> PROBLEM DESCRIPTION
Return a copy of every line in the data below that contains "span".

> INPUT DATA
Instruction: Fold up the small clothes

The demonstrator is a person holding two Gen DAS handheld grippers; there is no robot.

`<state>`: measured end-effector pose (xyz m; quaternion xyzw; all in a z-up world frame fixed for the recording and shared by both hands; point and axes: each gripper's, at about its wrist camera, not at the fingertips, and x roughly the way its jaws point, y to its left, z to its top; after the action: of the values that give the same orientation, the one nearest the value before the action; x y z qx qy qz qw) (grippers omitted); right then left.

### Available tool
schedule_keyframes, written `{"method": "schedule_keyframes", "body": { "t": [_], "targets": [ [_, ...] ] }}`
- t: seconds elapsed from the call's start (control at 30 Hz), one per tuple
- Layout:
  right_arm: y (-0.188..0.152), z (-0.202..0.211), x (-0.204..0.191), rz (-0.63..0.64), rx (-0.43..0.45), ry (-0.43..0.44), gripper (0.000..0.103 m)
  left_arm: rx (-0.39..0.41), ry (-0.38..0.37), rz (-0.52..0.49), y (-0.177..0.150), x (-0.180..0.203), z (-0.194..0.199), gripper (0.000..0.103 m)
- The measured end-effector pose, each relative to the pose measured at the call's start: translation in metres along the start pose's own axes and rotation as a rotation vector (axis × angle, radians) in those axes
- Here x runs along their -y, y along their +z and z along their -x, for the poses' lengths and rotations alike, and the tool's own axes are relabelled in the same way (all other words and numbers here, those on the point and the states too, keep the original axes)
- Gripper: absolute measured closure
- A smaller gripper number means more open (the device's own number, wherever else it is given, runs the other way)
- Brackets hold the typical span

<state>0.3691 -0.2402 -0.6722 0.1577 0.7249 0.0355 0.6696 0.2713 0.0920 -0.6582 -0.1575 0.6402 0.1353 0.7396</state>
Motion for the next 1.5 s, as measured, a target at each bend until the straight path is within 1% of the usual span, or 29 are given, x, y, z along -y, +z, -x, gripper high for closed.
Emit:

> ANSWER AREA
- Brackets hold the typical span
Motion for the next 1.5 s, as measured, a target at each bend until the straight path is within 1% of the usual span, or 29 are given, x, y, z along -y, +z, -x, gripper high for closed.

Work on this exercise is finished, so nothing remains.